Model library, content hashing, and semantic versioning¶
How a version-controlled model library (for example the sibling repository
Advanced-Process-Control/model-library) fits the ecosystem, howmodel-parserparticipates without becoming a registry or deployment tool, and how hashes, SemVer, and git play different roles.
1. Three axes of “version”¶
Do not collapse these into one number. They answer different questions.

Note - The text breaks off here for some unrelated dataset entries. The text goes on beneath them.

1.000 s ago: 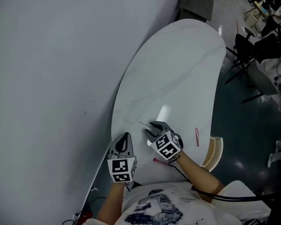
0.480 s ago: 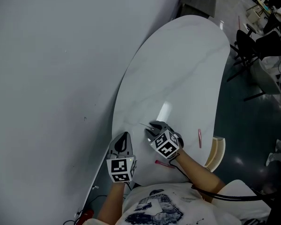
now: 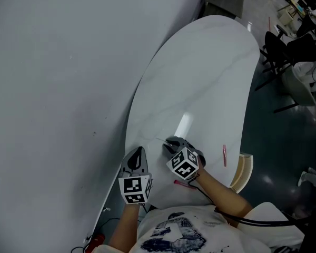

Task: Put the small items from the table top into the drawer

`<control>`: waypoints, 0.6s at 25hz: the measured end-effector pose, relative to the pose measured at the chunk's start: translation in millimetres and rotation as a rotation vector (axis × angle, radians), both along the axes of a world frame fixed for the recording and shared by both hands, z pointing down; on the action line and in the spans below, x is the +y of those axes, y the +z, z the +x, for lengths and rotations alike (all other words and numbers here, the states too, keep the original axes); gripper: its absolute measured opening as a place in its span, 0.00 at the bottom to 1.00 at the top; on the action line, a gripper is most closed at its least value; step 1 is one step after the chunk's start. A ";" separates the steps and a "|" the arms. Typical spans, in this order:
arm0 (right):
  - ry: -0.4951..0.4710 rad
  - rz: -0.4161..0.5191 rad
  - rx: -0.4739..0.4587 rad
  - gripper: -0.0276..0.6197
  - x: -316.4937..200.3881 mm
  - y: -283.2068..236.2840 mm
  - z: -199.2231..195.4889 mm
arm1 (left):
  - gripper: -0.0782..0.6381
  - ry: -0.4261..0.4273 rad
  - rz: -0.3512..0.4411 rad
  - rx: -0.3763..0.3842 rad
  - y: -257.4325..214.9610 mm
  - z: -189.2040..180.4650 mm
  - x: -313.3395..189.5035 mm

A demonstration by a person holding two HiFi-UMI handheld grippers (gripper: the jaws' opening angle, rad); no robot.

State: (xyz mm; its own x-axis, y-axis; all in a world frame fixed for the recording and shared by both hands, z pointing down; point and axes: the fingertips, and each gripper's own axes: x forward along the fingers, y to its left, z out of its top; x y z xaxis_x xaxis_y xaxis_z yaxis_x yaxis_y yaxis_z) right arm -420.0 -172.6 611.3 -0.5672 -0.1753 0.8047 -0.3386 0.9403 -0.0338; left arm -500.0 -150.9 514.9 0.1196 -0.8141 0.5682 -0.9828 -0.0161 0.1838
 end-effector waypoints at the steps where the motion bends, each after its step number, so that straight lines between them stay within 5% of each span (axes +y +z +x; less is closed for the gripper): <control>1: 0.001 0.002 0.004 0.16 0.3 0.0 0.0 | 0.16 0.001 0.001 0.000 -1.1 0.9 0.2; 15: 0.171 0.013 -0.050 0.10 3.5 -34.7 30.2 | 0.16 0.044 0.045 -0.020 -25.5 14.2 14.2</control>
State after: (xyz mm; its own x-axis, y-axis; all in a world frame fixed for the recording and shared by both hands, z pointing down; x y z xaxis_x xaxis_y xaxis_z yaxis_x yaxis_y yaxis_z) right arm -389.8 -169.1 576.5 -0.5670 -0.2831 0.7735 -0.4922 0.8694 -0.0426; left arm -485.8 -136.8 489.4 0.1447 -0.8333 0.5336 -0.9845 -0.0671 0.1622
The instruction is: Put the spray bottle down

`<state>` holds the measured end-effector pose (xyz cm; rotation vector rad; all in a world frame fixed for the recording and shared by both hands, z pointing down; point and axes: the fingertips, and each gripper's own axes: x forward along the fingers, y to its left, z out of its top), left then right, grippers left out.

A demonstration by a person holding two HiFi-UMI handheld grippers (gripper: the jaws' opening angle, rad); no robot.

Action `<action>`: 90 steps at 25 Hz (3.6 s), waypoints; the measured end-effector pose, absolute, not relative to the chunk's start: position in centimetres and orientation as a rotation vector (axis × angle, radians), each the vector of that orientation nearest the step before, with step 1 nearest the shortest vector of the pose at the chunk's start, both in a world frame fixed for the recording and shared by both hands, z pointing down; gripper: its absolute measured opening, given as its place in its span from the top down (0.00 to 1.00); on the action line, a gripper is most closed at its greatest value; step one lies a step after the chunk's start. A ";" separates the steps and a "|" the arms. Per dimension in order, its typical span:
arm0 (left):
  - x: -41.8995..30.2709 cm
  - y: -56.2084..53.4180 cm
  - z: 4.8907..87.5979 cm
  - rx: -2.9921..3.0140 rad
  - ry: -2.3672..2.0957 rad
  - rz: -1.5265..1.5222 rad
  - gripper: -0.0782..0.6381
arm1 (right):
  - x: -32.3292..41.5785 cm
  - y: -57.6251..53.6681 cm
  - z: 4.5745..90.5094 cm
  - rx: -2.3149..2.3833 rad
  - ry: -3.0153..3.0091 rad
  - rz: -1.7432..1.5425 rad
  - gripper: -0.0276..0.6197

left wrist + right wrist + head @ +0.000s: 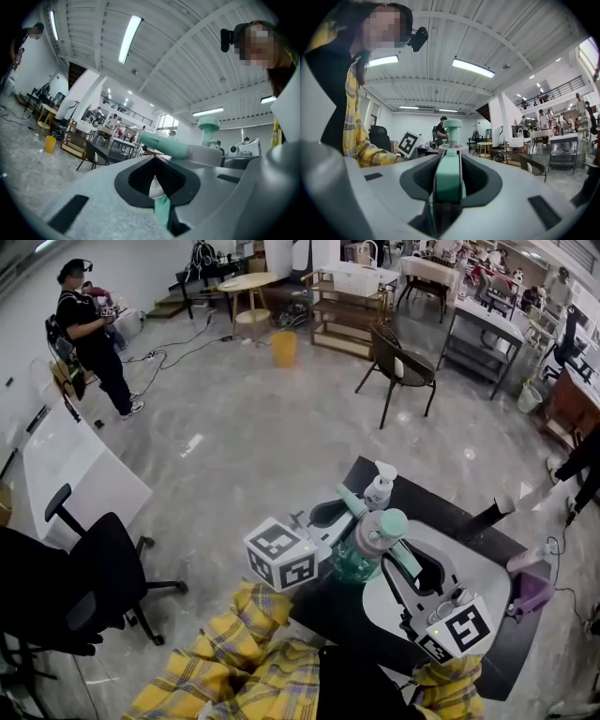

| Axis | Question | Mechanism | Analogy |
|---|---|---|---|
| Content hash | Are two scaffolds semantically identical? Did anything meaningful change? | provenance.content_hash in the IR (sha256 over the semantic body, excluding provenance) |
Content-addressed blob id |
| Semantic model version | Is this change backward-compatible for consumers of the scaffold API? | Human or tool-assigned SemVer (e.g. model.source_version plus release policy) |
Library SemVer |
| History / lineage | Who changed what, when, and why? How do we review, branch, and roll back? | Git commits, tags, PRs | Git history |
The content hash is identity and integrity, not history. It supports deduplication, cache keys, cross-repository references (“this parameter set was fitted against scaffold sha256:…”), and CI checks that regenerated artifacts still match the IR. It does not replace git, and it is a poor user-facing release label.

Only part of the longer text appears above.